## Task brief
Each line below is to be copied out exactly, and none may be omitted.

## Exercise data
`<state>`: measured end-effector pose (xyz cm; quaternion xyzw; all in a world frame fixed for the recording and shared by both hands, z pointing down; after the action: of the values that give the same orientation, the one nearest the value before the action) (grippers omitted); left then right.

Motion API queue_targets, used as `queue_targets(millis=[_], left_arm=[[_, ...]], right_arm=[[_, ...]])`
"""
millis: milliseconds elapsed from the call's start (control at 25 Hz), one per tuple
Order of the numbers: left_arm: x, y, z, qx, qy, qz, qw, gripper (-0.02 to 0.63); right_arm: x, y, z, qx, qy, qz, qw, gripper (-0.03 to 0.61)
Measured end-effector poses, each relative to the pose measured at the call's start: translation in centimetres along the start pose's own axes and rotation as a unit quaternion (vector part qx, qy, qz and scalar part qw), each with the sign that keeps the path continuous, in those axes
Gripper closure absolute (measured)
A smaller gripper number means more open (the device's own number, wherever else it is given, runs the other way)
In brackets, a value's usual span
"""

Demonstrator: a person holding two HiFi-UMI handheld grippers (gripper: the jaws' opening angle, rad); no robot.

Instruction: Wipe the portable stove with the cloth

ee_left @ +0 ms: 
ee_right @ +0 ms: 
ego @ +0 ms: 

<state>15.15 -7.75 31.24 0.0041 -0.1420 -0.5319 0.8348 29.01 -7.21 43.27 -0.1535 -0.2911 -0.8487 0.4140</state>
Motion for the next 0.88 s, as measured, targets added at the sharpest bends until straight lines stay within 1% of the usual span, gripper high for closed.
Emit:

## The answer
`<state>`: measured end-effector pose (xyz cm; quaternion xyzw; all in a world frame fixed for the recording and shared by both hands, z pointing down; after the action: of the values that give the same orientation, the one nearest the value before the action) (grippers omitted); left then right.

Motion API queue_targets, used as `queue_targets(millis=[_], left_arm=[[_, ...]], right_arm=[[_, ...]])`
"""
millis: milliseconds elapsed from the call's start (control at 25 Hz), one per tuple
Order of the numbers: left_arm: x, y, z, qx, qy, qz, qw, gripper (-0.02 to 0.63); right_arm: x, y, z, qx, qy, qz, qw, gripper (-0.03 to 0.61)
Measured end-effector poses, each relative to the pose measured at the call's start: translation in centimetres along the start pose's own axes and rotation as a unit quaternion (vector part qx, qy, qz and scalar part qw), each with the sign that keeps the path continuous, in those axes
Gripper closure absolute (measured)
A smaller gripper number means more open (the device's own number, wherever else it is given, runs the other way)
In brackets, a value's usual span
"""

Demonstrator: a person holding two HiFi-UMI handheld grippers (gripper: the jaws' opening angle, rad); no robot.

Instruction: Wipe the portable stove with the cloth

ee_left @ +0 ms: 
ee_right @ +0 ms: 
ego @ +0 ms: 

<state>15.15 -7.75 31.24 0.0041 -0.1420 -0.5319 0.8348 29.01 -7.21 43.27 -0.1535 -0.2911 -0.8487 0.4140</state>
Motion for the next 0.88 s, as measured, targets added at the sharpest bends until straight lines stay within 1% of the usual span, gripper high for closed.
Emit:

This exercise is now finished.